## EXERCISE REQUIREMENTS
The required result is every line of the records that includes "given".

## DATA SHOWN

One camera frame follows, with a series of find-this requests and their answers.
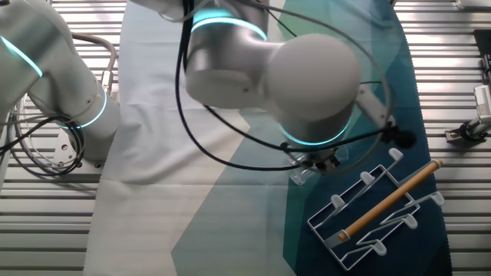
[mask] teal fabric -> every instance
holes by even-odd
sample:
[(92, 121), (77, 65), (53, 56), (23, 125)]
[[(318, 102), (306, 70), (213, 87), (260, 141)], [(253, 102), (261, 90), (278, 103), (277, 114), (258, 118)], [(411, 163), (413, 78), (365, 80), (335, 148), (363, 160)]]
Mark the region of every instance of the teal fabric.
[[(387, 0), (286, 0), (285, 9), (310, 15), (346, 31), (361, 42), (380, 62), (394, 88), (394, 117), (405, 130), (416, 133), (418, 143), (402, 150), (404, 159), (393, 174), (402, 179), (430, 160), (427, 138), (417, 96), (414, 69), (407, 42), (399, 21)], [(334, 35), (323, 27), (296, 18), (281, 16), (299, 35), (323, 33)], [(368, 59), (357, 49), (363, 69), (363, 81), (378, 81)], [(384, 99), (381, 87), (372, 86)], [(272, 143), (284, 141), (278, 124), (268, 114), (242, 110), (251, 126), (249, 133)], [(374, 129), (373, 124), (357, 111), (350, 125), (349, 136)], [(351, 145), (348, 164), (363, 159), (374, 140)], [(315, 276), (315, 275), (411, 275), (451, 274), (450, 254), (443, 216), (433, 203), (423, 204), (415, 215), (415, 230), (402, 227), (385, 242), (387, 255), (372, 252), (352, 271), (345, 272), (328, 250), (313, 235), (306, 221), (327, 205), (331, 196), (341, 193), (359, 180), (363, 170), (378, 164), (388, 166), (392, 160), (388, 150), (394, 145), (380, 145), (363, 162), (343, 173), (316, 176), (304, 186), (289, 181), (285, 172), (246, 172), (226, 168), (194, 215), (172, 250), (179, 276)], [(250, 140), (243, 140), (230, 160), (255, 166), (285, 165), (282, 153), (265, 149)], [(367, 209), (394, 190), (380, 185), (367, 197)], [(436, 190), (430, 177), (413, 192), (414, 198)], [(354, 210), (347, 219), (359, 215)], [(337, 221), (329, 231), (349, 224)]]
[[(406, 175), (423, 166), (430, 160), (427, 148), (427, 138), (423, 128), (419, 99), (417, 95), (414, 69), (407, 46), (404, 32), (397, 16), (386, 0), (346, 0), (346, 1), (319, 1), (319, 0), (287, 0), (285, 9), (309, 15), (321, 21), (340, 28), (357, 41), (361, 42), (381, 64), (387, 79), (393, 89), (392, 103), (393, 115), (403, 130), (412, 130), (417, 135), (418, 143), (413, 149), (402, 150), (404, 158), (399, 166), (393, 170), (396, 179), (403, 179)], [(298, 35), (319, 32), (336, 35), (332, 31), (319, 28), (310, 23), (299, 21), (283, 15), (280, 18)], [(357, 51), (358, 58), (364, 70), (364, 81), (380, 80), (377, 72), (372, 68), (367, 58)], [(382, 88), (374, 87), (376, 95), (383, 99)], [(355, 120), (350, 135), (356, 135), (371, 130), (373, 126), (363, 115)], [(350, 153), (360, 153), (352, 156), (351, 161), (362, 158), (366, 153), (369, 141), (357, 143), (350, 148)], [(353, 183), (359, 180), (359, 172), (371, 171), (377, 164), (389, 166), (393, 160), (388, 156), (388, 150), (394, 145), (380, 145), (376, 151), (361, 162), (353, 173), (326, 176), (310, 181), (305, 186), (298, 187), (289, 183), (286, 222), (284, 257), (297, 275), (425, 275), (432, 271), (433, 275), (451, 274), (450, 253), (448, 249), (447, 234), (443, 223), (443, 214), (440, 207), (432, 202), (424, 203), (421, 210), (415, 215), (419, 226), (416, 230), (401, 227), (390, 239), (385, 242), (387, 255), (380, 257), (371, 253), (353, 270), (346, 272), (334, 260), (327, 249), (315, 237), (305, 224), (319, 209), (329, 202), (333, 194), (341, 194)], [(347, 210), (348, 214), (336, 221), (335, 225), (326, 225), (327, 236), (348, 227), (357, 217), (363, 215), (357, 207), (367, 211), (370, 207), (381, 201), (394, 190), (391, 184), (381, 185), (366, 196), (365, 206), (353, 205)], [(435, 179), (431, 176), (421, 183), (412, 195), (415, 199), (436, 191)], [(364, 233), (359, 233), (351, 243), (351, 250), (356, 248), (354, 243)], [(343, 250), (338, 251), (342, 257)]]

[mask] glowing cyan ring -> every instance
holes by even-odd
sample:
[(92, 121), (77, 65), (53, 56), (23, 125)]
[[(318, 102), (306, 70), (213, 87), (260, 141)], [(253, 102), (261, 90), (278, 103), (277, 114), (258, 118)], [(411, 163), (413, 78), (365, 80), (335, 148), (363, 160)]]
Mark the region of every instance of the glowing cyan ring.
[(343, 134), (347, 129), (348, 129), (348, 126), (350, 125), (350, 121), (348, 121), (348, 123), (346, 124), (346, 126), (344, 126), (344, 129), (338, 133), (336, 136), (332, 137), (331, 139), (327, 140), (327, 141), (323, 141), (323, 142), (318, 142), (318, 143), (310, 143), (310, 142), (304, 142), (302, 140), (298, 140), (297, 138), (293, 137), (292, 135), (290, 135), (290, 133), (287, 133), (286, 130), (283, 128), (282, 125), (279, 125), (279, 129), (283, 132), (283, 134), (285, 134), (285, 136), (290, 139), (291, 141), (297, 143), (297, 144), (300, 144), (300, 145), (304, 145), (304, 146), (320, 146), (320, 145), (325, 145), (327, 143), (330, 143), (334, 140), (336, 140), (337, 138), (339, 138), (339, 136), (341, 136), (341, 134)]
[(0, 38), (2, 38), (3, 43), (5, 44), (5, 46), (7, 46), (7, 48), (10, 51), (15, 52), (19, 57), (21, 57), (22, 59), (24, 59), (25, 62), (27, 62), (29, 65), (31, 65), (31, 67), (34, 70), (36, 70), (36, 72), (38, 72), (39, 77), (42, 77), (43, 76), (43, 71), (41, 71), (41, 69), (36, 65), (36, 63), (34, 63), (34, 61), (32, 61), (31, 58), (29, 58), (27, 55), (25, 55), (24, 53), (22, 53), (21, 50), (19, 50), (17, 47), (15, 47), (15, 45), (13, 45), (12, 43), (10, 43), (10, 41), (8, 41), (7, 39), (5, 39), (4, 37), (0, 37)]
[(99, 114), (96, 117), (94, 117), (91, 121), (89, 121), (88, 123), (84, 123), (83, 125), (77, 126), (76, 128), (80, 129), (82, 127), (86, 127), (86, 126), (90, 125), (91, 123), (95, 122), (104, 112), (104, 109), (106, 108), (106, 104), (107, 104), (107, 93), (104, 92), (104, 104), (102, 105), (102, 108), (101, 108), (101, 111), (99, 112)]
[(207, 18), (203, 19), (202, 21), (199, 21), (196, 23), (193, 28), (191, 29), (191, 32), (195, 31), (197, 28), (202, 27), (204, 25), (209, 25), (209, 24), (215, 24), (215, 23), (225, 23), (225, 24), (232, 24), (232, 25), (238, 25), (242, 27), (246, 27), (249, 30), (252, 30), (256, 32), (258, 35), (264, 39), (264, 41), (268, 40), (268, 36), (265, 34), (264, 31), (261, 30), (258, 26), (249, 23), (247, 21), (243, 21), (237, 18)]

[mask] wooden dowel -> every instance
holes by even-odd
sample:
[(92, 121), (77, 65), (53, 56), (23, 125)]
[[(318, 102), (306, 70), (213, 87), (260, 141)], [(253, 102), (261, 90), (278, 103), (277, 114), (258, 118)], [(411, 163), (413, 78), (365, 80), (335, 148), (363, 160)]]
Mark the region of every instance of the wooden dowel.
[[(437, 159), (437, 162), (441, 165), (443, 161), (441, 159)], [(412, 188), (416, 187), (419, 183), (425, 180), (428, 176), (434, 173), (440, 166), (435, 162), (431, 162), (422, 169), (419, 173), (413, 176), (411, 179), (407, 180), (399, 189), (392, 192), (387, 198), (378, 203), (375, 207), (373, 207), (370, 211), (364, 214), (361, 218), (359, 218), (356, 222), (346, 228), (344, 231), (352, 237), (356, 234), (360, 229), (370, 223), (372, 220), (377, 218), (382, 212), (387, 210), (391, 205), (393, 205), (397, 200), (404, 196), (406, 192), (409, 192)], [(343, 242), (348, 239), (344, 233), (338, 235), (339, 239)]]

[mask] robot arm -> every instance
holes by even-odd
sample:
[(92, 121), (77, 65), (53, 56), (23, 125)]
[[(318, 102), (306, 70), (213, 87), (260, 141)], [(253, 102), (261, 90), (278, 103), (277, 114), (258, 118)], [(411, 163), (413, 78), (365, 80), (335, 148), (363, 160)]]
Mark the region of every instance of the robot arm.
[[(181, 0), (133, 1), (166, 17), (183, 15)], [(267, 41), (266, 10), (203, 1), (189, 43), (188, 94), (212, 107), (267, 110), (294, 141), (323, 144), (338, 137), (361, 81), (354, 52), (322, 34)]]
[(79, 122), (86, 159), (106, 159), (119, 107), (82, 61), (67, 24), (47, 2), (15, 0), (0, 7), (0, 63), (2, 120), (28, 93), (42, 113)]

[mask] metal grating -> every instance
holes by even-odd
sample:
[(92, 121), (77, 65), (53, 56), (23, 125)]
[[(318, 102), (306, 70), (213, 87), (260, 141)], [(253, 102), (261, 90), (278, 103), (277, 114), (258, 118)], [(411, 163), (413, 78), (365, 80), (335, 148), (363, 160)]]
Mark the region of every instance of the metal grating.
[[(117, 50), (125, 5), (53, 3), (72, 31), (101, 36)], [(491, 142), (462, 153), (443, 135), (476, 116), (473, 88), (480, 84), (481, 66), (472, 31), (491, 28), (491, 13), (460, 11), (450, 0), (399, 0), (395, 9), (413, 55), (430, 153), (445, 162), (437, 187), (447, 199), (443, 212), (454, 274), (491, 276)], [(92, 44), (75, 44), (100, 76), (109, 54)], [(118, 90), (117, 74), (113, 90)], [(58, 128), (47, 125), (34, 143), (52, 155), (57, 136)], [(0, 196), (0, 275), (81, 276), (98, 179), (38, 179), (12, 159)]]

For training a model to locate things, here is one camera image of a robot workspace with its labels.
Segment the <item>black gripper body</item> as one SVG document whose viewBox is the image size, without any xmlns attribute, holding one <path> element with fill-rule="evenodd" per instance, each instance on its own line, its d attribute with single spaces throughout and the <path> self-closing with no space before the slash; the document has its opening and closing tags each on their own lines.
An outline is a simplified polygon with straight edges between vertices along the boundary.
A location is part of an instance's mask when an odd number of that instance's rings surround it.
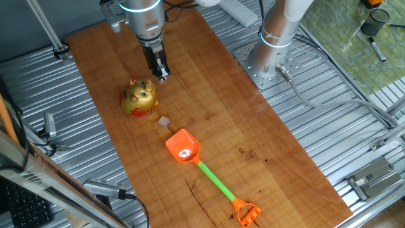
<svg viewBox="0 0 405 228">
<path fill-rule="evenodd" d="M 162 42 L 152 43 L 149 46 L 142 46 L 144 56 L 149 69 L 154 69 L 156 60 L 161 60 L 165 65 L 165 50 Z"/>
</svg>

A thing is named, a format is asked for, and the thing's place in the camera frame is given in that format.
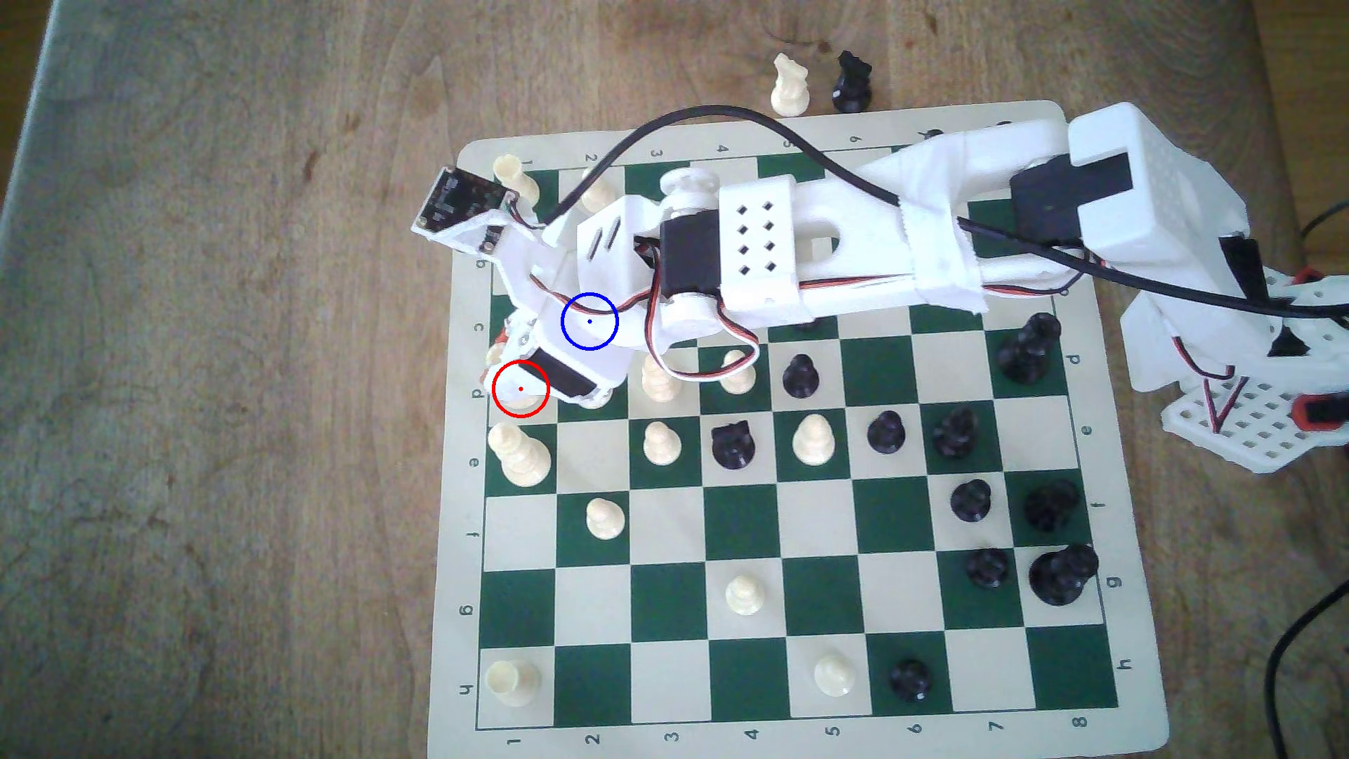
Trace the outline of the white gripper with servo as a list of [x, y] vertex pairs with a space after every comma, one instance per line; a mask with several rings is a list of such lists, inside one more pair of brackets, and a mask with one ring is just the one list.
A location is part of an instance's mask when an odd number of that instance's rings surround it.
[[503, 400], [552, 396], [598, 406], [626, 382], [642, 337], [660, 206], [622, 195], [598, 214], [567, 212], [545, 231], [496, 232], [494, 266], [513, 313], [483, 377]]

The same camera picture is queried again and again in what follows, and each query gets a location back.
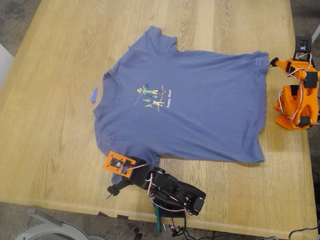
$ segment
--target white wire
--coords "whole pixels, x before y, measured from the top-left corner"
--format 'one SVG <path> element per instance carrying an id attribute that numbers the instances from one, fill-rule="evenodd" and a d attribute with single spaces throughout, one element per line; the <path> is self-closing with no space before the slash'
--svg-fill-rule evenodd
<path id="1" fill-rule="evenodd" d="M 185 211 L 189 214 L 189 216 L 192 216 L 193 214 L 190 214 L 189 213 L 189 211 L 186 209 L 186 208 L 184 208 L 185 209 Z"/>
<path id="2" fill-rule="evenodd" d="M 159 206 L 158 204 L 155 204 L 154 200 L 151 198 L 151 201 L 153 202 L 154 205 L 158 206 L 159 208 L 161 209 L 164 209 L 164 210 L 167 210 L 167 211 L 170 211 L 170 212 L 182 212 L 182 211 L 187 211 L 186 209 L 180 209 L 180 210 L 169 210 L 169 209 L 166 209 L 162 206 Z"/>
<path id="3" fill-rule="evenodd" d="M 127 170 L 137 169 L 137 168 L 141 168 L 141 167 L 143 167 L 143 166 L 147 166 L 147 164 L 142 164 L 142 165 L 139 165 L 139 166 L 128 167 Z"/>
<path id="4" fill-rule="evenodd" d="M 297 115 L 297 113 L 299 112 L 300 108 L 301 108 L 301 104 L 302 104 L 302 99 L 303 99 L 303 94 L 304 94 L 304 91 L 302 89 L 302 84 L 303 84 L 303 81 L 300 82 L 300 101 L 299 101 L 299 105 L 298 105 L 298 108 L 297 110 L 294 112 L 293 116 L 292 116 L 292 122 L 294 123 L 294 120 L 295 120 L 295 117 Z"/>

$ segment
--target orange robot base
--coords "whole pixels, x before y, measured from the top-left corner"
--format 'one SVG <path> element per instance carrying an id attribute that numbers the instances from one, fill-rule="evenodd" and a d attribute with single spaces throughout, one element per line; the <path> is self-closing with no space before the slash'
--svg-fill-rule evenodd
<path id="1" fill-rule="evenodd" d="M 294 129 L 308 129 L 310 125 L 315 125 L 318 119 L 319 107 L 315 103 L 318 103 L 318 86 L 316 88 L 305 88 L 302 87 L 303 101 L 301 106 L 294 118 L 294 120 L 281 115 L 275 119 L 275 123 L 287 130 Z M 300 89 L 297 91 L 297 95 L 292 95 L 291 86 L 283 87 L 283 95 L 281 96 L 281 105 L 285 115 L 292 117 L 298 109 L 300 99 Z M 274 108 L 280 112 L 279 100 Z M 300 116 L 310 116 L 311 123 L 307 126 L 297 126 L 299 124 Z"/>

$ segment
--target t-shirt sleeve
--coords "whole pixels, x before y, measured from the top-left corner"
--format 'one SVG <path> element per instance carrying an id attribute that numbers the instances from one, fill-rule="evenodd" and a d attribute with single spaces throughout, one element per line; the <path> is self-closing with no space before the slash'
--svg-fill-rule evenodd
<path id="1" fill-rule="evenodd" d="M 133 140 L 108 140 L 97 143 L 99 149 L 108 155 L 110 151 L 126 157 L 137 157 L 146 161 L 146 164 L 158 167 L 160 162 L 160 155 L 156 153 L 150 146 L 139 143 Z M 112 183 L 117 184 L 121 181 L 122 176 L 113 174 Z"/>
<path id="2" fill-rule="evenodd" d="M 164 55 L 177 51 L 177 37 L 162 34 L 162 30 L 150 26 L 129 49 L 149 55 Z"/>

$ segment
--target orange bracket
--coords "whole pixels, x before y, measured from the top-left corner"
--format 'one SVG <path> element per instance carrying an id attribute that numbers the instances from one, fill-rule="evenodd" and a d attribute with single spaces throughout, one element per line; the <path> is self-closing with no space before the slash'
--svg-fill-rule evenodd
<path id="1" fill-rule="evenodd" d="M 125 170 L 124 164 L 134 165 L 136 164 L 136 161 L 126 156 L 110 151 L 103 164 L 103 169 L 129 178 L 132 173 L 132 169 Z"/>

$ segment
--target graphic print
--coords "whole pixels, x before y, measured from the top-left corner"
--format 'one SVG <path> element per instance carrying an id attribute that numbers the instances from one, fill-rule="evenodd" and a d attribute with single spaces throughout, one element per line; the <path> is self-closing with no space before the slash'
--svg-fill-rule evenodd
<path id="1" fill-rule="evenodd" d="M 137 88 L 136 92 L 139 94 L 139 97 L 136 99 L 135 104 L 137 105 L 138 100 L 141 96 L 144 97 L 149 97 L 149 98 L 143 98 L 142 101 L 146 102 L 147 104 L 144 105 L 145 108 L 152 108 L 153 105 L 156 106 L 157 111 L 159 112 L 159 107 L 162 107 L 165 102 L 162 101 L 164 94 L 166 93 L 166 91 L 164 90 L 164 86 L 161 85 L 162 88 L 161 89 L 154 89 L 154 88 L 149 88 L 149 84 L 146 84 L 142 87 Z"/>

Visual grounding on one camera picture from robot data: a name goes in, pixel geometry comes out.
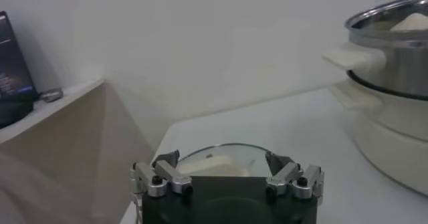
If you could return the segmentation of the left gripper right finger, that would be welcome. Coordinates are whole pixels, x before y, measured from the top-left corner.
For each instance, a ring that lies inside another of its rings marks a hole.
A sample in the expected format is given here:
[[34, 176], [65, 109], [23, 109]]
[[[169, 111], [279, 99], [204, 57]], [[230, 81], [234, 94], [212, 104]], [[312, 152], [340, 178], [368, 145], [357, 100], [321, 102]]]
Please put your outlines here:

## TASK ANSWER
A thing is named, a format is asked for, and the thing's place in the camera frame is given in that format.
A sample in the expected format is given here:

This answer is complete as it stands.